This is just the Eilenberg-Moore category, right? Let $F$ denote a monad on $\mathbf{Set}$. Write $\mathbf{Set}_F$ for the corresponding Kleisli category and $\mathbf{Set}^F$ for the Eilenberg-Moore category. On the train home today, it occured to me that functors $\mathbf{Set}_F^{\mathrm{op}} \rightarrow \mathbf{Set}$ that preserve all small products ought to be the same as objects of $\mathbf{Set}^F$, for the simple reason that arrows of $\mathbf{Set}_F^{\mathrm{op}}$ are kind of like the operations of a Lawvere theory, hence we expect functors $\mathbf{Set}_F^{\mathrm{op}} \rightarrow \mathbf{Set}$ that preserve small products to be kind of like algebras. A bit of searching around yielded this and this, but I couldn't find a completely clear answer.

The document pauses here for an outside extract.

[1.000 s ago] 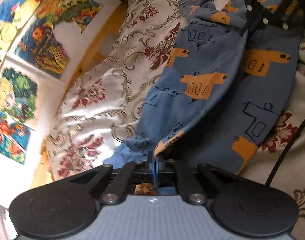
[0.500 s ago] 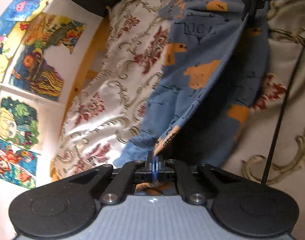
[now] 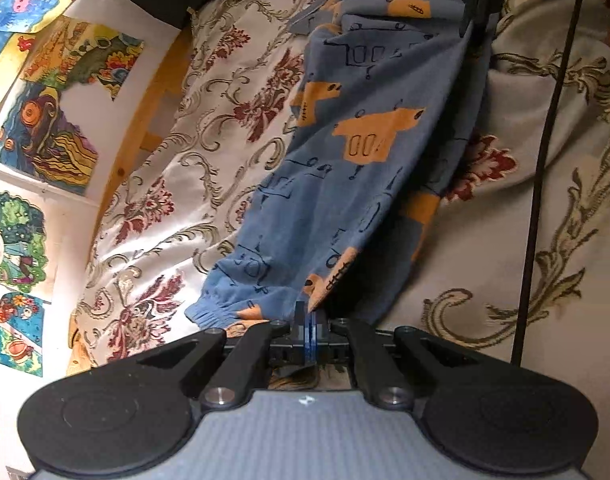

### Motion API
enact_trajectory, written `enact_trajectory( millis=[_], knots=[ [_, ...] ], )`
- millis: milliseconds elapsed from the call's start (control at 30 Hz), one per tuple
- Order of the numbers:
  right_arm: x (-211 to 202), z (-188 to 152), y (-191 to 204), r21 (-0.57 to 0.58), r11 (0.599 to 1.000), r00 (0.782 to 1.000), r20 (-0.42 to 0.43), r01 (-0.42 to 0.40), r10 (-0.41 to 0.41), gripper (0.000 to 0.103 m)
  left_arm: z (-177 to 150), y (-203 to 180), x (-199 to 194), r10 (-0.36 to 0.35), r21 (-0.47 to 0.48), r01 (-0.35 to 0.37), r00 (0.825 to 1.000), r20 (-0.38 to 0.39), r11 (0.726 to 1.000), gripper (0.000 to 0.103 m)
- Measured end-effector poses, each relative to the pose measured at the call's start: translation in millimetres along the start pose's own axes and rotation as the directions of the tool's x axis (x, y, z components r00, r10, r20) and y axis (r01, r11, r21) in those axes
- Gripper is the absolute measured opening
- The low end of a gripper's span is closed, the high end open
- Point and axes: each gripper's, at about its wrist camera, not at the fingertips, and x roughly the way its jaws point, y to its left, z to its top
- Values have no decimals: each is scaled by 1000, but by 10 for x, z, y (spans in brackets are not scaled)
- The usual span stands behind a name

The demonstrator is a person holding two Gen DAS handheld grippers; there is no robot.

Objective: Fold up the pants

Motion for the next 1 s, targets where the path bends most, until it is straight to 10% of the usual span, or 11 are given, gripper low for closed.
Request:
enact_trajectory(
  millis=[300, 533, 667, 833, 1000],
  knots=[
    [3, -47, 6, -3, 1000, 1000, 0, 1, -1, 7, 5, -4, 48, -83, -44, 81, 996, -43, 996, 8],
    [-390, -335, -296, 239, 966, 995, -31, 100, -95, 73, 237, 264, -208, -161, -350, 156, 987, 16, 924, 52],
    [-631, -692, -531, 419, 865, 961, -135, 274, -240, 102, 617, 306, -320, -186, -496, 234, 972, 144, 836, 71],
    [-743, -1205, -925, 645, 645, 911, -257, 410, -322, 102, 1300, 161, -298, -178, -588, 305, 948, 265, 749, 93],
    [-766, -1511, -1115, 806, 465, 919, -233, 366, -319, 102, 2037, -274, -181, -19, -554, 107, 987, 161, 826, 97]
  ],
)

Question. Is the category of small-product preserving functors $\mathbf{Set}_F^{\mathrm{op}} \rightarrow \mathbf{Set}$ equivalent to
  the Eilenberg-Moore category $\mathbf{Set}^F$?

 A: Let $\mathcal{K}$ be the Kleisli category and let $\mathcal{A}$ be the Eilenberg–Moore category. We regard $\mathcal{K}$ as a full subcategory of $\mathcal{A}$ in the obvious way, and this induces a Yoneda representation
$$\mathcal{A} \to [\mathcal{K}^\mathrm{op}, \mathbf{Set}]$$
which is fully faithful and essentially surjective onto the full subcategory of functors $\mathcal{K}^\mathrm{op} \to \mathbf{Set}$ that preserve small products.

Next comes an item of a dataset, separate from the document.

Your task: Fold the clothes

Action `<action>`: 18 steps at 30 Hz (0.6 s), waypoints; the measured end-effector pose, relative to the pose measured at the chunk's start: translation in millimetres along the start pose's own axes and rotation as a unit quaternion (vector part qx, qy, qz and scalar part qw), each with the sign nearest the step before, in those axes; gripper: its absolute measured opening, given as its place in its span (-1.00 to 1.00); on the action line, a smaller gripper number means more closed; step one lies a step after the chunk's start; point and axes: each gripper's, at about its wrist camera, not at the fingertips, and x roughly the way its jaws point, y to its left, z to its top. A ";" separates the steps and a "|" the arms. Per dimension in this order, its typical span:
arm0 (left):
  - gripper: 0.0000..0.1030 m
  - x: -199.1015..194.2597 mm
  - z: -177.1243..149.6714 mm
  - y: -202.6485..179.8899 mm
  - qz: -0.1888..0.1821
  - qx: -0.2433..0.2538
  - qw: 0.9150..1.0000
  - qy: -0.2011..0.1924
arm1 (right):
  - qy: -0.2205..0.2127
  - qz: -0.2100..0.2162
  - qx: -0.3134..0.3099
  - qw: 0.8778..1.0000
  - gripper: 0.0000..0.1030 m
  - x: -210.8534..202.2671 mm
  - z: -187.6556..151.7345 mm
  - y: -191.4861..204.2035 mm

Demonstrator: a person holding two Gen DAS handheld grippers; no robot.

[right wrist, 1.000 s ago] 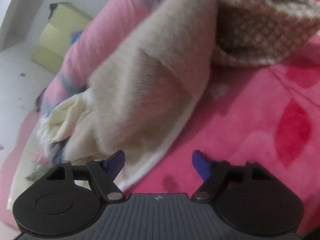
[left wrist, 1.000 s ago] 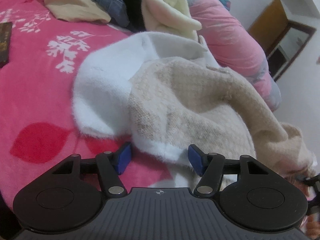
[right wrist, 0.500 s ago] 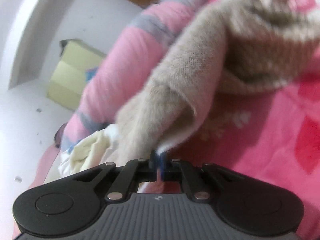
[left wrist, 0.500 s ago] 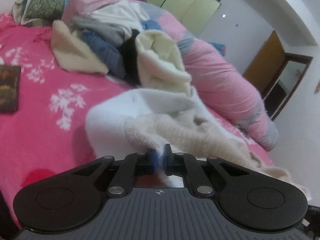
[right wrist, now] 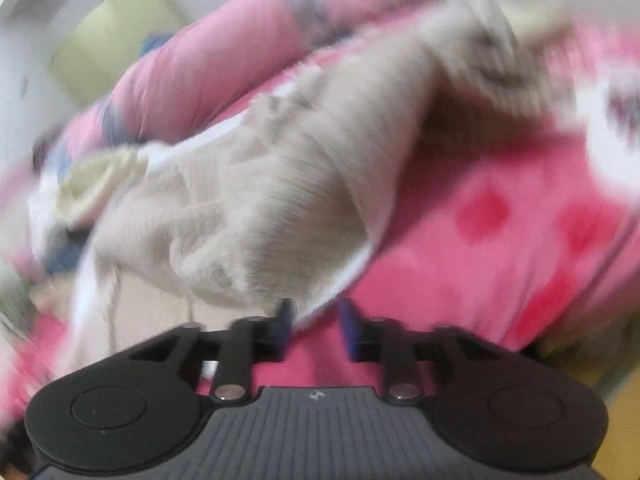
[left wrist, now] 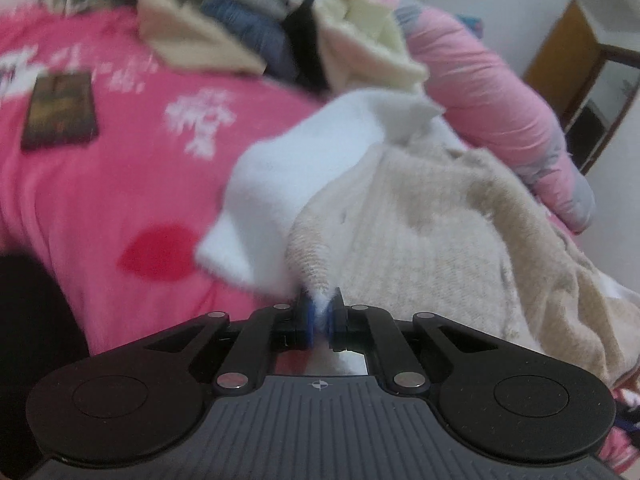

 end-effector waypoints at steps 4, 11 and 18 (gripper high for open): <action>-0.92 -12.2 -0.9 -33.3 -0.009 0.100 0.993 -0.068 | -0.010 0.014 -0.099 0.995 -0.13 -18.9 7.0 51.6; -0.68 -5.5 -12.4 -63.2 -0.052 0.185 0.980 -0.041 | -0.003 0.159 -0.151 0.976 0.18 19.0 25.5 154.0; -0.13 -32.6 -12.9 0.2 -0.076 0.105 0.991 -0.032 | 0.008 0.183 -0.333 0.925 0.23 66.1 -8.7 250.5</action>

Indeed, it is clear that, for any $(A, \alpha)$ in $\mathcal{A}$, the representable presheaf $\mathrm{Hom} (-, (A, \alpha))$ gives a functor $\mathcal{K}^\mathrm{op} \to \mathbf{Set}$ that preserves small products. Moreover, the counit $\epsilon_{(A, \alpha)} : (F A, \mu_A) \to (A, \alpha)$ is a (regular) epimorphism, so the Yoneda representation $\mathcal{A} \to [\mathcal{K}^\mathrm{op}, \mathbf{Set}]$ is faithful. A similar idea can be used to show that the Yoneda representation is full. 
The essential surjectivity claim remains to be verified. Let $\mathcal{P}$ be the full subcategory of functors $\mathcal{K}^\mathrm{op} \to \mathbf{Set}$. Evaluation at $(F 1, \mu_1)$ gives a forgetful functor $U : \mathcal{P} \to \mathbf{Set}$. Let $L : \mathbf{Set} \to \mathcal{P}$ be given by $L X = \mathrm{Hom} (-, (F X, \mu_X))$. By the Yoneda lemma,
$$\mathcal{P} (L X, K) \cong K (F X, \mu_X) \cong \mathbf{Set} (X, U K) $$
so $L \dashv U$, and the induced monad is isomorphic to $(F, \eta, \mu)$. To complete the proof, it is enough to show that $U : \mathcal{P} \to \mathbf{Set}$ is monadic; but $U : \mathcal{P} \to \mathbf{Set}$ is faithful (easy) and creates $U$-split coequalisers (harder), so this is a consequence of Beck's monadicity theorem.